Та, которая шкаф Людмила Потапчук
© Людмила Потапчук, 2021
ISBN 978-5-0055-4549-7
Создано в интеллектуальной издательской системе Ridero
Капуста, яблоко и тряпка
– Смотрите, как она жует!
Шура замирает, перестает двигать челюстями. Во рту у Шуры теплая недожеванная тушеная капуста. Вкусная. То есть уже не очень.
– Стесняется, ути-пути! Ну пожуй, пожуй еще. Девки, ловите момент, такой прикол.
– Хватит, Мормыш, задолбала, – лениво говорит Лысиха, накалывая на вилку серую сосиску. – Дай девочке покушинькать.
– Кюшай, девотька, сюси-пуси! – пищит Мормыш.
Шура сглатывает. Теплый капустный комок ощущается в пищеводе, отказывается опускаться вниз.
– Сейчас подавится из-за вас, – Бабий встряхивает своими солнечными волосами, лениво улыбается.
Шура отпивает из стакана теплого безвкусного чаю. Комок внутри нее растворяется.
Мормыш роется в сумке. Лысиха шепчется с Исхаковой.
Что же мне, не есть совсем из-за вас, что ли?
Шура отправляет в рот очередную порцию капусты. Побольше, чтобы тарелка быстрее осталась пустой.
– Ха! – выстреливает Мормыш. – Ха! Ха! Вот оно!
В руках у нее мобильник, а в мобильнике злобный запоминающий глаз камеры, и смотрит этот глаз на жующую Шуру.
– И правда уродски жует, – удивляется Лысиха. – Может, у нее челюсть сгнила?
– Да все у нее сгнило! – ржет Бабуся.
– Очень смешно, – дергает полным плечом Иванова. Смотрит на Шуру, смотрит – и вдруг начинает хихикать.
– Оборжаться! – захлебывается своим писком Мормыш. – Выложу… все оборжутся!
– Выржутся и уржутся, – кивает Лысиха.
– Перержутся и недоржутся, – резюмирует Иванова.

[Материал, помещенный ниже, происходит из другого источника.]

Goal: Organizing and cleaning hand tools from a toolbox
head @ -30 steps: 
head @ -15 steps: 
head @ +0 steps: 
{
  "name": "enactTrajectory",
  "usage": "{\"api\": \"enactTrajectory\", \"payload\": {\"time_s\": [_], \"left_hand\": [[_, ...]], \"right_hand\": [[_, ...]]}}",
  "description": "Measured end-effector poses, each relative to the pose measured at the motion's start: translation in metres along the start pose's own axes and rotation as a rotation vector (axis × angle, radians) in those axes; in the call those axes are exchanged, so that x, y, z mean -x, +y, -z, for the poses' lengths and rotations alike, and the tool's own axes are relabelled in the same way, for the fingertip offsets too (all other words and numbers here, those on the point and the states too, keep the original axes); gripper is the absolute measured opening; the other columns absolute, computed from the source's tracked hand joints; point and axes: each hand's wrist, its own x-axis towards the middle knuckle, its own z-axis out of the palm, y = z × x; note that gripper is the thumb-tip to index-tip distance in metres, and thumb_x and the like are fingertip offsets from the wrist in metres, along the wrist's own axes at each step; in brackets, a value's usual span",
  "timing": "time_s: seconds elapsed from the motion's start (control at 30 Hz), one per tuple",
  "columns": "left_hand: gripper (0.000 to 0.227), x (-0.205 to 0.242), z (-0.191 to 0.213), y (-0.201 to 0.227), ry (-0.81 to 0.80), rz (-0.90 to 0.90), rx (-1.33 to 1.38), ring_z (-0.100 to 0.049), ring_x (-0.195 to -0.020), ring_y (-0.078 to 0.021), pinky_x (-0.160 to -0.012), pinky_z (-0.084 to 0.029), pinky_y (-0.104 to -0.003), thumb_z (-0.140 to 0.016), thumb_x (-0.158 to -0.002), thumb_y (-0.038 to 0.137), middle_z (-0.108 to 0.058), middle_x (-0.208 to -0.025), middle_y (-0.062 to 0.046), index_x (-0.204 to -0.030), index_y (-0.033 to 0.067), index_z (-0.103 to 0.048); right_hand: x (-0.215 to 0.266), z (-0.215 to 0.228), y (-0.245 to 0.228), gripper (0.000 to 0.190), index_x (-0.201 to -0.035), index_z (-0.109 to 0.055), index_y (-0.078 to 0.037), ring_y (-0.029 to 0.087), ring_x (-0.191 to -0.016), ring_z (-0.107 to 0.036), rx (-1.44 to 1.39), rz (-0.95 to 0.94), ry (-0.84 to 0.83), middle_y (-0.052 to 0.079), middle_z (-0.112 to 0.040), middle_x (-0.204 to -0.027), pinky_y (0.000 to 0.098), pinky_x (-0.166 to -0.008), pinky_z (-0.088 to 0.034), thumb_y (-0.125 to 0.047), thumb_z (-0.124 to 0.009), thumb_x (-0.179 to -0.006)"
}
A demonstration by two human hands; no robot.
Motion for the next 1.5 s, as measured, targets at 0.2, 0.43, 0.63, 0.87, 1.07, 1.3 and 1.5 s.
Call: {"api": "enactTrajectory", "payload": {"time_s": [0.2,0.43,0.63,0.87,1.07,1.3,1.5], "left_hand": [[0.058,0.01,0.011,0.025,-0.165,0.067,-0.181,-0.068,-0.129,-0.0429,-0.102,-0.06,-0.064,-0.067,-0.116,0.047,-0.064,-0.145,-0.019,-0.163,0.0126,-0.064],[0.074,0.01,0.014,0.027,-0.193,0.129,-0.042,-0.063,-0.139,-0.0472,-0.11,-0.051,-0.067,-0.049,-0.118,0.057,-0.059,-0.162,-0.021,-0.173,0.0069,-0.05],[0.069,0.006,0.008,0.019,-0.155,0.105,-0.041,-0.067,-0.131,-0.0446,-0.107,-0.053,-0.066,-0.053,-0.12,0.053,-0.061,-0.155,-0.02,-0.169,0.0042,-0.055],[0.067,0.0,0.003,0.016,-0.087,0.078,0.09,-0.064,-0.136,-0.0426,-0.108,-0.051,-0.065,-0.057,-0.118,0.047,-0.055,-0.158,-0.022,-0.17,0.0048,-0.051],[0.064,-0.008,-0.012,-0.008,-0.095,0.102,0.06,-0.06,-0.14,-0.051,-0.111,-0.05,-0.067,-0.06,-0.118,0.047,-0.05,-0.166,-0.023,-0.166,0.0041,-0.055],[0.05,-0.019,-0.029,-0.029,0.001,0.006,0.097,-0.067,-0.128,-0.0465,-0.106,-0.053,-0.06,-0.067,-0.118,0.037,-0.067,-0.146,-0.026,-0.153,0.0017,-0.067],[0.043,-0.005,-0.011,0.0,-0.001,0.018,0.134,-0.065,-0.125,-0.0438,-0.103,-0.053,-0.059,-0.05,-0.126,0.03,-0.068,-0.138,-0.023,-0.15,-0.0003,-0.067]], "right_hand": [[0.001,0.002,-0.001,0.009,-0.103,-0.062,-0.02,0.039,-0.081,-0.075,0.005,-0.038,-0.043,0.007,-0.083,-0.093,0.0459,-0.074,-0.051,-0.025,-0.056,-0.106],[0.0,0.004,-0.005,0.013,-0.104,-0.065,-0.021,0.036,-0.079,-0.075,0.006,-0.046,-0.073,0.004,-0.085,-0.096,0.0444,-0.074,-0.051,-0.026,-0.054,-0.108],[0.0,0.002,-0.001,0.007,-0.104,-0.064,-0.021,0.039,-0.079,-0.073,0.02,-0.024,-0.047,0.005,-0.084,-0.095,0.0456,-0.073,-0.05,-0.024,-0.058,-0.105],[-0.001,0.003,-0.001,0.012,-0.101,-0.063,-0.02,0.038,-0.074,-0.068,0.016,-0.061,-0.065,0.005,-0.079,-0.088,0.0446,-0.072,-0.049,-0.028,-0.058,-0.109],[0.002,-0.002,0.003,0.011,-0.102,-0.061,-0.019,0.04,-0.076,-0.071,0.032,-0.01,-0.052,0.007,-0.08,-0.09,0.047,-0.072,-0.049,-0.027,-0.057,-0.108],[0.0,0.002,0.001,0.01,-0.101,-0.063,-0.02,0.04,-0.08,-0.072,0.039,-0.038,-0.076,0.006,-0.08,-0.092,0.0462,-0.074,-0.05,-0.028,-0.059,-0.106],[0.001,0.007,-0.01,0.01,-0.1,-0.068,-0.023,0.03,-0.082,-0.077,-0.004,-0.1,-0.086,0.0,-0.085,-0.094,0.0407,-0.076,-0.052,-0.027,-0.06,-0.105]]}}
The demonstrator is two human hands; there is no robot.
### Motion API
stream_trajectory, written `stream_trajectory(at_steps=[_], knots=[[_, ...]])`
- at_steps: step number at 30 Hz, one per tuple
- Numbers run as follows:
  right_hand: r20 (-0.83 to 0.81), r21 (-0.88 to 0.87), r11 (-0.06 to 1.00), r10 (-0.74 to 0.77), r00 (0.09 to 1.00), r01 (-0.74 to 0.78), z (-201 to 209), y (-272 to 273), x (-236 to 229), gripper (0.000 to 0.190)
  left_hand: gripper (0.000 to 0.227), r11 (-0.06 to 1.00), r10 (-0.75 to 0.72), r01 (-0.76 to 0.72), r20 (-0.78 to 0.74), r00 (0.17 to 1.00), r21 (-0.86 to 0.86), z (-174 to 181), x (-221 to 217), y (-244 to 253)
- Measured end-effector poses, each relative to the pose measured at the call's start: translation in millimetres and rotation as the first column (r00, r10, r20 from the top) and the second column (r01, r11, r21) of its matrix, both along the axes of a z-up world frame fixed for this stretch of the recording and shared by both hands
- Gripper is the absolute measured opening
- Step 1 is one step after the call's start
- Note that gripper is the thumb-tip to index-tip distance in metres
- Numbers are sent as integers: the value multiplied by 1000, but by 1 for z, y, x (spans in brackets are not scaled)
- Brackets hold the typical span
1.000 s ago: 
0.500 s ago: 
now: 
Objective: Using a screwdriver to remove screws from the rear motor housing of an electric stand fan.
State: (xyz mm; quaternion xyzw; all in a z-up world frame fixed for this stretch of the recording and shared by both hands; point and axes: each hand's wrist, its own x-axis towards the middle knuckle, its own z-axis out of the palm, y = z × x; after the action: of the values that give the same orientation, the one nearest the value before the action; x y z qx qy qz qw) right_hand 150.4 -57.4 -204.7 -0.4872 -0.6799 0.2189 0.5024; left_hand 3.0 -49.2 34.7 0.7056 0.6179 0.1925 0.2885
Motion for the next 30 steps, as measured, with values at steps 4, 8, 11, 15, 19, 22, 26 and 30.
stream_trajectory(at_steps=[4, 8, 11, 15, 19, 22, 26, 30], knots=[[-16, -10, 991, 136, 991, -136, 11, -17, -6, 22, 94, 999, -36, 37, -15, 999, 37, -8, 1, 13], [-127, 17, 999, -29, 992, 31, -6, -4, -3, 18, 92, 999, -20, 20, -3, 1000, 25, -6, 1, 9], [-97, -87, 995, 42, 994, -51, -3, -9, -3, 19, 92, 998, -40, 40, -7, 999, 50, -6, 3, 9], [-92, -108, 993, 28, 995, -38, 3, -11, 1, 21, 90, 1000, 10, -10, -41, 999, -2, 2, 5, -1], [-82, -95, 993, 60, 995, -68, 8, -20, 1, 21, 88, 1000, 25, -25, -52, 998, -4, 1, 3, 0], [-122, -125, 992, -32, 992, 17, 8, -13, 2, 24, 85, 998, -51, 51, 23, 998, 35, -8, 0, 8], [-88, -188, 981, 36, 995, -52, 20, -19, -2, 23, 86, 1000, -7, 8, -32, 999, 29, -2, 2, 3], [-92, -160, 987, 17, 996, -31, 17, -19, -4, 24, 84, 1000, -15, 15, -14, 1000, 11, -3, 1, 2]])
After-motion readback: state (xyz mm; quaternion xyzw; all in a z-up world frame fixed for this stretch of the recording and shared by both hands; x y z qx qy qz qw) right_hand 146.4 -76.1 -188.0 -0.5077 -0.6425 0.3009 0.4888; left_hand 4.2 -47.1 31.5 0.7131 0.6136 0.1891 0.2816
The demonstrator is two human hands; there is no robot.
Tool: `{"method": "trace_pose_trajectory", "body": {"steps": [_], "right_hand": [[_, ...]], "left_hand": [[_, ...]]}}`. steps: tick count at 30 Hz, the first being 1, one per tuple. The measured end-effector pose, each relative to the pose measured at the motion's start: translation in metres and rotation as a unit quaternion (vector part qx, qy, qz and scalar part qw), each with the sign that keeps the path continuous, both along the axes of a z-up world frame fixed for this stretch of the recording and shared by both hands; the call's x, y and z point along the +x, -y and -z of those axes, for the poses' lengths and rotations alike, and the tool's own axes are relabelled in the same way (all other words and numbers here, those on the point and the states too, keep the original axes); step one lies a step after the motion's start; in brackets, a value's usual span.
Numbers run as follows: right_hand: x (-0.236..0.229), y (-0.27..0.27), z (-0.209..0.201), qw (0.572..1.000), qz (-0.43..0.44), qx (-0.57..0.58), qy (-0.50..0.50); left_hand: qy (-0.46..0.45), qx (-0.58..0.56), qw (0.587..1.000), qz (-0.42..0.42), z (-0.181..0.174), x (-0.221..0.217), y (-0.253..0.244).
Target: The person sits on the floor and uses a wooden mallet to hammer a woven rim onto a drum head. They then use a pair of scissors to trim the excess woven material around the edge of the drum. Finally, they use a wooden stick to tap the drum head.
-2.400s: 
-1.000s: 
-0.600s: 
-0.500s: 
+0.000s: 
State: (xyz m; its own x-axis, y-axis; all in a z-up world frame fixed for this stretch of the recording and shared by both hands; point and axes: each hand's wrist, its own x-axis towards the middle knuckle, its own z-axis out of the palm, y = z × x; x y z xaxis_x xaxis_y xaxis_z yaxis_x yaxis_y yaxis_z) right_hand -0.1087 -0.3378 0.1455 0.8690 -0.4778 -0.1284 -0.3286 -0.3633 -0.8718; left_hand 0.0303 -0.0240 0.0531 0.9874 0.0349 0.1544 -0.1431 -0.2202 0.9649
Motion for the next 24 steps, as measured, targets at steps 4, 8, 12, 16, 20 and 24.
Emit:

Мормыш, Оля Мышкина. Очень маленькая и очень миленькая девочка. В начале сентября Шура была у нее в гостях. Уроки закончились, и Шуре в тот день не надо было в эстрадную студию, и она, пиная оранжево-розовые кленовые листья, медленно шла по школьному двору, и ее нагнала запыхавшаяся Мормыш и спросила: «А ты куда, Шур? Ты петь, да? А можно я с тобой?» И, выяснив, что Шура идет не петь, а домой, пригласила ее к себе – вот так вдруг. И они пошли вместе, а потом побежали, и бежать с Олей было ужасно весело, хотя Шуре скоро стало тяжело дышать, и она с трудом успевала за Олей, которая на бегу ухитрялась еще и разговаривать. «А вот в этом подъезде живет Курушина! – звенела она. – А вот там новый дом – там Семин и Костичкин! А Лысихе хорошо, она вообще рядом со школой!».
А дома у Оли на них прикрикнула Олина старшая сестра, а Оля ей не ответила вообще ничего, и это было так восхитительно дерзко, что Шура так и замерла от восторга. Попробовала бы она, Шура, вот так со своей сестрой! «Глухая, что ли?» – заорала Олина сестра. «Ты глухотня-то!» – лихо парировала Оля. И они с Шурой закрылись на замок в комнате Олиных родителей, которые все равно были на работе, и накрасили помадой Олиной мамы губы и щеки, отчего стали похожи на телеведущих (так сказала Оля), и включили компьютер Олиного папы («А он мне разрешает!» – заверила Оля), и стали по очереди петь караоке.
– Ты хорошо поешь, – говорила Оля. – Очень хорошо. Это тебя в твоей студии научили? А меня научи, а? Пожалуйста-пожалуйста-препожалуйста!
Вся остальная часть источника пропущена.